── LISTED RECORDS
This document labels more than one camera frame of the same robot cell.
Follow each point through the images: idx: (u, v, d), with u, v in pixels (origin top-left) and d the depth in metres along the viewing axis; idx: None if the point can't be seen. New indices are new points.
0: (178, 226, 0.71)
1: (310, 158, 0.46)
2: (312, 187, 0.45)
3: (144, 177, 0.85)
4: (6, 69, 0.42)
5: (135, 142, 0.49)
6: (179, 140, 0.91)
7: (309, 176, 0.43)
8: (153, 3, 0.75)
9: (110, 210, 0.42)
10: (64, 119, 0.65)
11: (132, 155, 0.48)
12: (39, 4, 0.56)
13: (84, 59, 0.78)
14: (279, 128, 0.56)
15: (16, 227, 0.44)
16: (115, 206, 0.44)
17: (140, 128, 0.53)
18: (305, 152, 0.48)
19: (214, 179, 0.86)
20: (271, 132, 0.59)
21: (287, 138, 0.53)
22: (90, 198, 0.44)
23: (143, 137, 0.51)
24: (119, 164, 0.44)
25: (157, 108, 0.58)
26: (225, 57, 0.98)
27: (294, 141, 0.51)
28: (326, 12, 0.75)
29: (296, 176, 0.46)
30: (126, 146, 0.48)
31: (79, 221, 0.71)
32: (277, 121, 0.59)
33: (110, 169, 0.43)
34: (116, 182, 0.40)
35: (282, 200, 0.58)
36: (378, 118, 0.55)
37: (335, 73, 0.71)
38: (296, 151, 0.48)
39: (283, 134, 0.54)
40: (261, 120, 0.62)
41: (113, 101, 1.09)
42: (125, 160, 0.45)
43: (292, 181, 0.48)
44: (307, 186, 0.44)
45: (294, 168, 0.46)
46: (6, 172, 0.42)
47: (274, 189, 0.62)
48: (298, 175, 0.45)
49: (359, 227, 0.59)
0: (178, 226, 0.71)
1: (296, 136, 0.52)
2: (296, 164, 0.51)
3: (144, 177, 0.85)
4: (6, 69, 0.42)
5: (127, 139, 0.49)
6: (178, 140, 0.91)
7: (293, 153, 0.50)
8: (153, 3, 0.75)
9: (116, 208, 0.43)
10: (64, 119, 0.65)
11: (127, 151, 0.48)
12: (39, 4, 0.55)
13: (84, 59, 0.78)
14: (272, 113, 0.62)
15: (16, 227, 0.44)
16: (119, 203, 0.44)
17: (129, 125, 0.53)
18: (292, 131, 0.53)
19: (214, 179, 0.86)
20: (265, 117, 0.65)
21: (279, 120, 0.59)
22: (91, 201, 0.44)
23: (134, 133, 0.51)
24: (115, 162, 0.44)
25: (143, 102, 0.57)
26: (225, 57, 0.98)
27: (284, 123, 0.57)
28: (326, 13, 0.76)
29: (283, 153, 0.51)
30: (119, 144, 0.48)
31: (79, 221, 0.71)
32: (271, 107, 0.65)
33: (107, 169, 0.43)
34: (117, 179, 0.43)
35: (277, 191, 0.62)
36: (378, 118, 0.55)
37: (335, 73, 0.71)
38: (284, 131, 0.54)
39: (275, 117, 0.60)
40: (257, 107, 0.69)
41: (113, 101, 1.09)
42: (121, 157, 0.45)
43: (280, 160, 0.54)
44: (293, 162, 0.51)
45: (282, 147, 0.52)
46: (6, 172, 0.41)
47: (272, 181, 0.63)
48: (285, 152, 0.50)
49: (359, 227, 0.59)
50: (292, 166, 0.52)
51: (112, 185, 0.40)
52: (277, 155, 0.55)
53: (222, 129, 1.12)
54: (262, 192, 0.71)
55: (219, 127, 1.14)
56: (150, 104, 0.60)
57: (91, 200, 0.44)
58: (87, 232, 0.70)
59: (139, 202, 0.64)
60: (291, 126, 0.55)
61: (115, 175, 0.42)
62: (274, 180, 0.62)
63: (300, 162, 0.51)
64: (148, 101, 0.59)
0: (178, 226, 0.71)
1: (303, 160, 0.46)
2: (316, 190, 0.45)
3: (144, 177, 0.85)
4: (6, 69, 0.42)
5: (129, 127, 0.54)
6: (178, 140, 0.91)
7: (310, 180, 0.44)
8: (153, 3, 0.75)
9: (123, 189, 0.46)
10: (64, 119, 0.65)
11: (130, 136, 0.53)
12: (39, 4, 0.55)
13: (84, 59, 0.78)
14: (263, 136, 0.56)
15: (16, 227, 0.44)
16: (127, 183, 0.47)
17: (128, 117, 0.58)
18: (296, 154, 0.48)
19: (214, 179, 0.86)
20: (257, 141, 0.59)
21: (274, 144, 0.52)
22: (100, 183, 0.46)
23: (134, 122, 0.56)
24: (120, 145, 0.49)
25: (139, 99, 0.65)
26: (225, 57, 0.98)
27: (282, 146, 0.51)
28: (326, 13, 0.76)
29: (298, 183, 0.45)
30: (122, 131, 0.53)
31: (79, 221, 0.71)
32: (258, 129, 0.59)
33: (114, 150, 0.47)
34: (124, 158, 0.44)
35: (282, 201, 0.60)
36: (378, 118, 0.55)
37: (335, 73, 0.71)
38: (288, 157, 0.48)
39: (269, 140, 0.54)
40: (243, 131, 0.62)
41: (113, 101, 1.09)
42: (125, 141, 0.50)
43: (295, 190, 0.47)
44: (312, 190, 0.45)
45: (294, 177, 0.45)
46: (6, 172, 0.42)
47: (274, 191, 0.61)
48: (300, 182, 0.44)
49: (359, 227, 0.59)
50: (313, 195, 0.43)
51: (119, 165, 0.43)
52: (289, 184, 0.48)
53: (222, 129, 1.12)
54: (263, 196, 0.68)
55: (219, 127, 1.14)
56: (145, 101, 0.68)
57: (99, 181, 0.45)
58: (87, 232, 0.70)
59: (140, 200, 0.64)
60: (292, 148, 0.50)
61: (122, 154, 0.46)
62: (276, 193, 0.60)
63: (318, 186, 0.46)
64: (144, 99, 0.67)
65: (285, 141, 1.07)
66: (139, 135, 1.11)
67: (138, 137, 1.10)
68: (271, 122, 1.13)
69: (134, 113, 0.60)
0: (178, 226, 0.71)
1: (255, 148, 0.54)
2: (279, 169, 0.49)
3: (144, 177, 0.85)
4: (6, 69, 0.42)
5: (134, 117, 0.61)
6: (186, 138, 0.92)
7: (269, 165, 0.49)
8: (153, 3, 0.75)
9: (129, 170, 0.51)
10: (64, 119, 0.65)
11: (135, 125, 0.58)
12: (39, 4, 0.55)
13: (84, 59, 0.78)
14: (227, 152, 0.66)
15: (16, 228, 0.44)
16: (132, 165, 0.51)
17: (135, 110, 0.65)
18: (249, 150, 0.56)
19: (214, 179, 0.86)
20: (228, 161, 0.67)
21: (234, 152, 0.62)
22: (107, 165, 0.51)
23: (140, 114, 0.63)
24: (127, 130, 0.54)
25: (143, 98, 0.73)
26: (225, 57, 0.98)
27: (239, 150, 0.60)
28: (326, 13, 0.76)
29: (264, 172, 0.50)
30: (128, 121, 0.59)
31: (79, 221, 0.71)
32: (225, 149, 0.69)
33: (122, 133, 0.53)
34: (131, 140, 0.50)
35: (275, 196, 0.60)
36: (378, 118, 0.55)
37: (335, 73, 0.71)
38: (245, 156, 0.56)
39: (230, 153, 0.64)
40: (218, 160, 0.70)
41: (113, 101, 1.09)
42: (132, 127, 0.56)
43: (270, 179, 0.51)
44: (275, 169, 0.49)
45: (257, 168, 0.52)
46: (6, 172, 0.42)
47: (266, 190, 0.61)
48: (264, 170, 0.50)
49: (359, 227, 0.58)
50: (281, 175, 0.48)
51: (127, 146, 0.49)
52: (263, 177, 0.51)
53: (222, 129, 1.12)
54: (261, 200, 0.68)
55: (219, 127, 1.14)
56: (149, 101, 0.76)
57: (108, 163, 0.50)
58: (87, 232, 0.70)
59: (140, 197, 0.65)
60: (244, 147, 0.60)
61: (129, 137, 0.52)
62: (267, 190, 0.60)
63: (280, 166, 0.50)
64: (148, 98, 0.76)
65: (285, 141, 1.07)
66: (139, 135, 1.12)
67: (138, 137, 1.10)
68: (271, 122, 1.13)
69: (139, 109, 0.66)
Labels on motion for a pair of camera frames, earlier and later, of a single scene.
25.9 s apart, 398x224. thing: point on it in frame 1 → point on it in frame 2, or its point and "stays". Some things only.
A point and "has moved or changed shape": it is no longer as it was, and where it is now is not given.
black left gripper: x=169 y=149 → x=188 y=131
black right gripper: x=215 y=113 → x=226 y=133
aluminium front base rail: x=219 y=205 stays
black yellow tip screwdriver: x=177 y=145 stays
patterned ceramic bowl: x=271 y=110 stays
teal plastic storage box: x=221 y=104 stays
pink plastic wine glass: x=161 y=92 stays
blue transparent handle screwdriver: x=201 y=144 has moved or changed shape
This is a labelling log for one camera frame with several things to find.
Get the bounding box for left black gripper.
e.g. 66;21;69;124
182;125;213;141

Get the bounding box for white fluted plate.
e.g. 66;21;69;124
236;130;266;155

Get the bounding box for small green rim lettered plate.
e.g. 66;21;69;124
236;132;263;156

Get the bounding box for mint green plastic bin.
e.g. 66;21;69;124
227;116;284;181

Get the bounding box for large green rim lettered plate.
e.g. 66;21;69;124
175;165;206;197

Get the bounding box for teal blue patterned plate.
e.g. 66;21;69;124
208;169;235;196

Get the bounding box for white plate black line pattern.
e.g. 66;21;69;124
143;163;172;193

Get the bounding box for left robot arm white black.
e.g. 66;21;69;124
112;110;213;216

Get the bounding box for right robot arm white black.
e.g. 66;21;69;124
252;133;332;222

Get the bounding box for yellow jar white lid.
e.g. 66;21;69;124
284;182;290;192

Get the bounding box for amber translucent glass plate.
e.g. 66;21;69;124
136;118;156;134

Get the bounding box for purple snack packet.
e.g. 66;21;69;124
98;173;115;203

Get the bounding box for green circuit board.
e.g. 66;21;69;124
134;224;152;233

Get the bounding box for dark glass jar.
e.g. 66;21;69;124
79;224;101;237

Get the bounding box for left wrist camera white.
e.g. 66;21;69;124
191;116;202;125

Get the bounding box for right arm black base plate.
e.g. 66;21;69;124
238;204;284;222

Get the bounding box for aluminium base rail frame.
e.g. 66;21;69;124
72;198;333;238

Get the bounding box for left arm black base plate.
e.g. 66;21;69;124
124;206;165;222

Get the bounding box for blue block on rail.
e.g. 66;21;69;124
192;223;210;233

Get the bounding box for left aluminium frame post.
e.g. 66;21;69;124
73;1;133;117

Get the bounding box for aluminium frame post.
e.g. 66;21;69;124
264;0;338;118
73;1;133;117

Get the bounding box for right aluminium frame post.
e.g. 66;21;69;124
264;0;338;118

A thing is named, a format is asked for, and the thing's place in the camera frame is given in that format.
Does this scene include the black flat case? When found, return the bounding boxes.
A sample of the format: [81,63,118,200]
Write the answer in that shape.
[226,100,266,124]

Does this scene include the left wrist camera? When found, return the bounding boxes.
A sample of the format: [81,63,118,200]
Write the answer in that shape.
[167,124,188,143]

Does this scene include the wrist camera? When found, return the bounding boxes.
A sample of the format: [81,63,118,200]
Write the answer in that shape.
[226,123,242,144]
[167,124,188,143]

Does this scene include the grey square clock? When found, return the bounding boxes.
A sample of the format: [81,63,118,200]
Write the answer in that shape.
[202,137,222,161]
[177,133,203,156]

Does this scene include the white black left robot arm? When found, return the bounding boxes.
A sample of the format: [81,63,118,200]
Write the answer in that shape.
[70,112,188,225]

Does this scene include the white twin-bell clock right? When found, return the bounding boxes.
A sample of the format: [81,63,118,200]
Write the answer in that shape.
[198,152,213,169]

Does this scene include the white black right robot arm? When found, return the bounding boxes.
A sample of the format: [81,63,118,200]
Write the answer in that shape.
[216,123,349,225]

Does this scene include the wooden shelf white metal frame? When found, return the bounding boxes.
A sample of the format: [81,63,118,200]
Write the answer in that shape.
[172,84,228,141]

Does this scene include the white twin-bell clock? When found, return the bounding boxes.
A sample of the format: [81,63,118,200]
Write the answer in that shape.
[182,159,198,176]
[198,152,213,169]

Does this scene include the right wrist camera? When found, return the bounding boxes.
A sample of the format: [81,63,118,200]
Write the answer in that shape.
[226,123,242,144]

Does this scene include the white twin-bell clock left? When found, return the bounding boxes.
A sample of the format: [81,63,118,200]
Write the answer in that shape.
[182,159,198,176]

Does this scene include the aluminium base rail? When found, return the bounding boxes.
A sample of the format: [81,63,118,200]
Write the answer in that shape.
────
Please restate, word for word, the lines of the entries that run from the first line through the one holding "1: (310, 158, 0.46)", and add nothing.

This document labels more than one camera frame of the same robot cell.
Follow each point through the images: idx: (u, v, d), with u, v in pixels (origin top-left) and d the depth in metres along the viewing axis; idx: None if the point can't be seen. New indices are new points.
0: (178, 226, 0.71)
1: (310, 158, 0.46)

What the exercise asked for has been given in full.